Torino. La sfida nella città della Mole si gioca fra Piero Fassino candidato per il centrosinistra e Michele Coppola per il Pdl. Fassino si è unito agli appelli fatti nei giorni scorsi da Bersani, Vendola e Di Pietro, a dare un voto utile nelle elezioni che si svolgeranno domenica e lunedì.
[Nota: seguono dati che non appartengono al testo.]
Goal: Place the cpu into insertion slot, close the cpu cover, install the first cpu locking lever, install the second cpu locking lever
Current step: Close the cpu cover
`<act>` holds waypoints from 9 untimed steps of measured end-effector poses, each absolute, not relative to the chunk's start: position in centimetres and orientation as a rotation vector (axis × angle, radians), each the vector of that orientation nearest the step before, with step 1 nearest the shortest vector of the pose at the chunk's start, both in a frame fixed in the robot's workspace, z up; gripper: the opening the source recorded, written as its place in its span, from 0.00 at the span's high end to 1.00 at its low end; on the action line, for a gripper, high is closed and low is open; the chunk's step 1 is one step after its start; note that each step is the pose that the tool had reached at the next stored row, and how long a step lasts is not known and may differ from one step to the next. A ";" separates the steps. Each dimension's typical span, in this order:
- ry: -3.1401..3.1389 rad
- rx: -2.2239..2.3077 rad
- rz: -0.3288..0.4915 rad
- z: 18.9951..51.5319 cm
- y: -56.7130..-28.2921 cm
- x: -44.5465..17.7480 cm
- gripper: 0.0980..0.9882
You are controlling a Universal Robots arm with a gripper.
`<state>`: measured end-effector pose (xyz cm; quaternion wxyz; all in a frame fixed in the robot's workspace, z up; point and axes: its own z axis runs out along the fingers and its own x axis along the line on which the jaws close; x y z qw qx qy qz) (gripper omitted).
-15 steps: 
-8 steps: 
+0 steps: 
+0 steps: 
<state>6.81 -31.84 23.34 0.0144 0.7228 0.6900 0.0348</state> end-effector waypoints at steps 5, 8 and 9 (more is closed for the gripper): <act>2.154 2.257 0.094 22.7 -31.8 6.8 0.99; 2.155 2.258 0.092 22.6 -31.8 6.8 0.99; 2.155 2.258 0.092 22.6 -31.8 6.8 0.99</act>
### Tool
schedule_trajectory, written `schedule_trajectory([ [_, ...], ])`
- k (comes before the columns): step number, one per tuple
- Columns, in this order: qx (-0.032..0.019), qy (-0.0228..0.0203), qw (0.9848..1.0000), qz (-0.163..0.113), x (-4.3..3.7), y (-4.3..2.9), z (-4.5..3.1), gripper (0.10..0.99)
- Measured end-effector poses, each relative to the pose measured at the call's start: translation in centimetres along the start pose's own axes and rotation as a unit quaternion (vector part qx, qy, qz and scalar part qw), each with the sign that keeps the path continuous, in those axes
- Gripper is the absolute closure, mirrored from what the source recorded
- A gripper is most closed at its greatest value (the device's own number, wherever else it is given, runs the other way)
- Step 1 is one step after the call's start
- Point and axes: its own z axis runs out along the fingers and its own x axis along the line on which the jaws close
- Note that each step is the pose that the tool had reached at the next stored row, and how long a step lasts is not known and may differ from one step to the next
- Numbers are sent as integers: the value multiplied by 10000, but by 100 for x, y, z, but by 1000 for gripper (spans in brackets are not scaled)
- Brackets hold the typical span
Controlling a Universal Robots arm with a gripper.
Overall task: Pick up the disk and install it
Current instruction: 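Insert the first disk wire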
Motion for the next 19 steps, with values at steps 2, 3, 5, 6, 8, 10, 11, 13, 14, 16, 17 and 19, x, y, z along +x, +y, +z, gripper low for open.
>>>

Con 12 candidati sindaco, 1400 aspiranti consiglieri e oltre 4000 candidati alle circoscrizioni “ci sono più di 5000 persone che chiedono un voto ai cittadini – ha spiegato Fassino nella conferenza di fine campagna elettorale – questo può creare confusione”. “Chiedo ai cittadini di non disperdere il voto – ha continuato Fassino – e di concentrarsi sui candidati e sulle liste che hanno effetti possibilità di essere eletti”. Fassino ha sottolineato che sarebbe “un voto utile prima di tutto agli elettori e alla città” perchè quanto più ci sarà un ampio consenso al primo turno “tanto più il sindaco sarà in grado di governare la città” ha precisato. “Non credo nell’idea di un uomo solo al comando – ha concluso – voglio essere il sindaco di tutti, il sindaco di una città in cui nessuno viene lasciato solo”. Durante la conferenza Fassino ha dato alcune cifre di una campagna iniziata con la sua candidatura lo scorso 19 dicembre: oltre 10mila chilometri, 1400 appuntamenti, 780 iniziative pubbliche, oltre 10mila chilometri percorsi e 500mila visitatori della sua pagina web.
Per Michele Coppola, candidato del centrodestra a sindaco di Torino, l’obiettivo è “portare i torinesi tra 15 giorni a una scelta secca, tra il nuovo e il vecchio modo di concepire la politica”. Lo ha detto salendo sul bus scoperto con il quale lui ed esponenti dell’alleanza che lo sostiene (Pdl-Lega Nord-La destra) hanno chiuso la campagna elettorale del centrodestra con un viaggio attraverso le dieci circoscrizioni cittadine che si è concluso poco prima della mezzanotte. “Io – ha detto – non faccio un appello al voto utile o intelligente, rivolgo un appello al voto e basta: i torinesi vadano alla urne, ogni singolo voto vale. In città sta per iniziare un nuovo ciclo”.